J-B.L. La typographie française connaît un renouveau depuis une dizaine d’années : d’abord, un renouveau pédagogique via une offre accrue, ce  qui a permis de former de jeunes designers audacieux et visibles, parlant anglais et, ensuite, un renouveau en termes d’activité avec un secteur de la création typographique plutôt en bonne santé, au moins sur un plan artistique. Car sur un plan économique c’est sans doute une autre histoire (cf. Df 1146 avec Prototypo) et je dirais que, de façon générale, le modèle économique de la fonderie française n’est pas stabilisé. Mais, en face de cette maturité artistique et de cette reconnaissance internationale, il y a une destruction de savoir et d’expertise de notre métier au sein des agences de design et de communication, avec l’apparition de typothèques gigantesques donnant le confort du choix (Adobe et Monotype) mais qui insistent plus sur la sécurité juridique (ndlr  : les droits) que sur l’expertise. D’ailleurs quand on parle avec des spécialistes, l’on s’aperçoit qu’ils veulent toujours une police de caractères issue d’une fonderie indépendante comme nous car le geste de design précis en fonction de besoins précis est primordial. C’est d’ailleurs en fonction de ce contexte que je viens de décrire que je considère que ma mission et celle de Production Type vont au-delà du simple business. Nous tenons à être présents dans des fonctions associatives, d’enseignement ou officielles pour mettre en valeur notre métier et son importance dans la chaîne de valeur de la stratégie et de la création.

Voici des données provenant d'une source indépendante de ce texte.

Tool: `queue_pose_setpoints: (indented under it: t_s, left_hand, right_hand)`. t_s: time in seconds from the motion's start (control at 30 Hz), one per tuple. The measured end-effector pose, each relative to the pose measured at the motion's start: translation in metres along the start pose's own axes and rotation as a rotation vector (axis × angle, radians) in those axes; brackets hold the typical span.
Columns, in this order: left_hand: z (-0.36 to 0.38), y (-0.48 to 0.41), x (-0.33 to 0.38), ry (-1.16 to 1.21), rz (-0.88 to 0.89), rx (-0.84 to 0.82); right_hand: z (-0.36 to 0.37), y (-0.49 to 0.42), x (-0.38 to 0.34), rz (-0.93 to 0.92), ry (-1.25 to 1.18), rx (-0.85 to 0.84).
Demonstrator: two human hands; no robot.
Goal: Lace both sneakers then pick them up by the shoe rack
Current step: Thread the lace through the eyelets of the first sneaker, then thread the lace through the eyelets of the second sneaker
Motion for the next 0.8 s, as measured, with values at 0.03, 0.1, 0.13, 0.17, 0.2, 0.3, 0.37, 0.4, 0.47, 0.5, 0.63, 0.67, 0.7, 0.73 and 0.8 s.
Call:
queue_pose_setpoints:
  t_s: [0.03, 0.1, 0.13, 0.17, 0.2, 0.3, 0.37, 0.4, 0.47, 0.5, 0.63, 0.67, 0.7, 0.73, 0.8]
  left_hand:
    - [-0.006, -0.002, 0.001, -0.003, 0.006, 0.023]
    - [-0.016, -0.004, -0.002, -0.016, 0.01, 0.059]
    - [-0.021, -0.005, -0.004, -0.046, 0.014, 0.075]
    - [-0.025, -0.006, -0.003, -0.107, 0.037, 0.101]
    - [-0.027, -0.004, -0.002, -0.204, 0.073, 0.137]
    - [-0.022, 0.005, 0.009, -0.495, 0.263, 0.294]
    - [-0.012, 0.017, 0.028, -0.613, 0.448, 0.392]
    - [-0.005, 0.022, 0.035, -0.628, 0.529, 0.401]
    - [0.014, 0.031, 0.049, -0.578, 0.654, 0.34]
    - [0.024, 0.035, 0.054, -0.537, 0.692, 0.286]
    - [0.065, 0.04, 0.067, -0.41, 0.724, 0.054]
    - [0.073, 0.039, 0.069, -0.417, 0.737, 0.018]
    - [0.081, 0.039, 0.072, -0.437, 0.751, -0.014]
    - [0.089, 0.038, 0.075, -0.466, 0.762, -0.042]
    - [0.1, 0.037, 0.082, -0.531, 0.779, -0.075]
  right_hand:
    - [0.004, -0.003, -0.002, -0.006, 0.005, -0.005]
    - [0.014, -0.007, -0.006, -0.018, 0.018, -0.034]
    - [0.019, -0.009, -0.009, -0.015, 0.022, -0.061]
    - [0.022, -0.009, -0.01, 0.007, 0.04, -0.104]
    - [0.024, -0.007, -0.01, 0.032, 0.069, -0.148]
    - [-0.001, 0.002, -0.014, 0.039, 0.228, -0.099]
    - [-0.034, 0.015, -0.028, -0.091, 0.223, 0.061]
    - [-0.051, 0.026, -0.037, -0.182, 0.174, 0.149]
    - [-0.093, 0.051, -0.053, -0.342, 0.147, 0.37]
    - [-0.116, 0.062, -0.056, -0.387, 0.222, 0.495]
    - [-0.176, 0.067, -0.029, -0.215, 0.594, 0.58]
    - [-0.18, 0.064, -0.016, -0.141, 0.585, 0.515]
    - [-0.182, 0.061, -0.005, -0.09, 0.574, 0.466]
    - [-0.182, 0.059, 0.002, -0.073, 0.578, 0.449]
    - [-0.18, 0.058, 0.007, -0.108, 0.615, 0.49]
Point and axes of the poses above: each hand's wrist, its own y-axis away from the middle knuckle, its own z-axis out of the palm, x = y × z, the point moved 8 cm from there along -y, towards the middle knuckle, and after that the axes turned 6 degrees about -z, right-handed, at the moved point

Comment voyez-vous évoluer votre métier ?
J-B.L. Jusque là, je n’ai pas connu beaucoup d’évolutions depuis le démarrage de Production Type, hormis des évolutions mineures comme, par exemple, des changements de format de fichiers. Pour ce qui concerne l’avenir, je pense qu’il devrait y avoir un double mouvement : en premier lieu, une concentration du catalogue avec des acteurs comme Monotype qui vont continuer à rassembler la propriété intellectuelle du 21e siècle, et, en face, une atomisation d’acteurs indépendants, interconnectés mais pas forcément solidarisés, qui vont continuer à prospérer. On devrait également observer un transfert de compétence vers l’utilisateur final, avec une promesse d’un bénéfice accru, comme la possibilité de modifier la typographie en fonction des besoins ou envies de lecture. D’où l’obligation pour cet utilisateur final, mais aussi pour l’ensemble de la chaîne de valeur, de mieux connaître le métier. Mais enfin, tout cela reste de l’ordre du remous. Pour ce qui concerne spécifiquement Production Type, l’on devrait être de plus en plus dans une logique de producteur avec l’intégration de travaux de designers produisant des créations contemporaines, en adéquation avec notre époque. 

Votre vision du design français ?
J-B.L. Mon souci est d’animer un design vivant, de proposer des caractères de designer qui sont en activité. Il faut entendre par là qu’acheter des licences de polices sur catalogue est souvent une occasion ratée de faire vivre la création typographique française. D’autre part, si je revendique un bagage culturel français, je suis convaincu que nous devons aussi être résolument tournés vers des clients non français qui n’ont pas une culture de caractère exclusivement française. Disons qu’il faut s’inscrire dans une vision globalisée, sans pour autant renier notre coloration française qui signe notre singularité et marque notre attractivité.

Un message pour terminer ?
J-B.L. C’est plus une observation d’ordre général. À notre niveau de PME de cinq personnes, on arrive à mener une réflexion sur un futur durable, assortie d’actions concrètes. On soutient financièrement des causes environnementales ou sociétales (changer de fournisseur d’électricité, prévoir des indemnités kilométriques vélo, faire des dons à des associations, etc.). Si nous on arrive à le faire, alors de grosses structures peuvent le faire. Ceci est un message pour agir : on ne doit pas rester au simple stade de la déclaration d’intention.